> [PROBLEM STATEMENT]
Could you write out the lines below exactly, beginning with the first and finishing with the one that contains "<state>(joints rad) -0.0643"?

(INPUT DATA Opens)

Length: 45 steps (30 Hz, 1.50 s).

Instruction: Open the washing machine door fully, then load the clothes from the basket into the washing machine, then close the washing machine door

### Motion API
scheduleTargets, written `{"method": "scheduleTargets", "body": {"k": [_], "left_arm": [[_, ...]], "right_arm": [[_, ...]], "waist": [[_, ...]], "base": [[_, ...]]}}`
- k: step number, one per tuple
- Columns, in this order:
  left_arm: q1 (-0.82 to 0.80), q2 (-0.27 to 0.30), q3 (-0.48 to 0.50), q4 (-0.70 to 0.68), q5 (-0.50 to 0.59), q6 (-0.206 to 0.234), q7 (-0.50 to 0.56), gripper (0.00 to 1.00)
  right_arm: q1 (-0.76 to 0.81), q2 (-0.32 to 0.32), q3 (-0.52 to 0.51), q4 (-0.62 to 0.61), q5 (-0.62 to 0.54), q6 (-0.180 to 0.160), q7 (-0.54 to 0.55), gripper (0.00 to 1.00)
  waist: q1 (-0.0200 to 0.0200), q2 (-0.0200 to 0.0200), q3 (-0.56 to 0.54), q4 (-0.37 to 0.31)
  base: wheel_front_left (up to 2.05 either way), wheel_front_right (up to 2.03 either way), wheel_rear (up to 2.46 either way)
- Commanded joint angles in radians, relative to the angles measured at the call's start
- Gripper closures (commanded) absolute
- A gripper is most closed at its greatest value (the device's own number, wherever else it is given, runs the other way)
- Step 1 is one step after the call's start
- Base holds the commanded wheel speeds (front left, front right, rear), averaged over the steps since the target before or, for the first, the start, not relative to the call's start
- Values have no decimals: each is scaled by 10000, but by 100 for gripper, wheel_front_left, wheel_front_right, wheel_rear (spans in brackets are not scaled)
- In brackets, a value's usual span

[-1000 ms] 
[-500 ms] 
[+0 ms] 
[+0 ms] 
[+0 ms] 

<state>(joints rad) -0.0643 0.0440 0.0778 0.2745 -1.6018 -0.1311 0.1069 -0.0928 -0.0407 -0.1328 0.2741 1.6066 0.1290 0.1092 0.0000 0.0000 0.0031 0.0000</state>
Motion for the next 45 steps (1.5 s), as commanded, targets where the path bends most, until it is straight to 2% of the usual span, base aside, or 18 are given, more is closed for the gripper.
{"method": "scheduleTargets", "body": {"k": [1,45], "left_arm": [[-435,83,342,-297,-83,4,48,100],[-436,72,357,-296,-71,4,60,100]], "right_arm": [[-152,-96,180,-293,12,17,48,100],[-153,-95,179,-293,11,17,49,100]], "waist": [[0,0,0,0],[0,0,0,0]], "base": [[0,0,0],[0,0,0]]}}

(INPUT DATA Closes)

> [EXERCISE SOLUTION]
Length: 45 steps (30 Hz, 1.50 s).

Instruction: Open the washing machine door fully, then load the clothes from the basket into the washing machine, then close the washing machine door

### Motion API
scheduleTargets, written `{"method": "scheduleTargets", "body": {"k": [_], "left_arm": [[_, ...]], "right_arm": [[_, ...]], "waist": [[_, ...]], "base": [[_, ...]]}}`
- k: step number, one per tuple
- Columns, in this order:
  left_arm: q1 (-0.82 to 0.80), q2 (-0.27 to 0.30), q3 (-0.48 to 0.50), q4 (-0.70 to 0.68), q5 (-0.50 to 0.59), q6 (-0.206 to 0.234), q7 (-0.50 to 0.56), gripper (0.00 to 1.00)
  right_arm: q1 (-0.76 to 0.81), q2 (-0.32 to 0.32), q3 (-0.52 to 0.51), q4 (-0.62 to 0.61), q5 (-0.62 to 0.54), q6 (-0.180 to 0.160), q7 (-0.54 to 0.55), gripper (0.00 to 1.00)
  waist: q1 (-0.0200 to 0.0200), q2 (-0.0200 to 0.0200), q3 (-0.56 to 0.54), q4 (-0.37 to 0.31)
  base: wheel_front_left (up to 2.05 either way), wheel_front_right (up to 2.03 either way), wheel_rear (up to 2.46 either way)
- Commanded joint angles in radians, relative to the angles measured at the call's start
- Gripper closures (commanded) absolute
- A gripper is most closed at its greatest value (the device's own number, wherever else it is given, runs the other way)
- Step 1 is one step after the call's start
- Base holds the commanded wheel speeds (front left, front right, rear), averaged over the steps since the target before or, for the first, the start, not relative to the call's start
- Values have no decimals: each is scaled by 10000, but by 100 for gripper, wheel_front_left, wheel_front_right, wheel_rear (spans in brackets are not scaled)
- In brackets, a value's usual span

[-1000 ms] 
[-500 ms] 
[+0 ms] 
[+0 ms] 
[+0 ms] 

<state>(joints rad) -0.0643 0.0440 0.0778 0.2745 -1.6018 -0.1311 0.1069 -0.0928 -0.0407 -0.1328 0.2741 1.6066 0.1290 0.1092 0.0000 0.0000 0.0031 0.0000</state>

No additional output will be generated.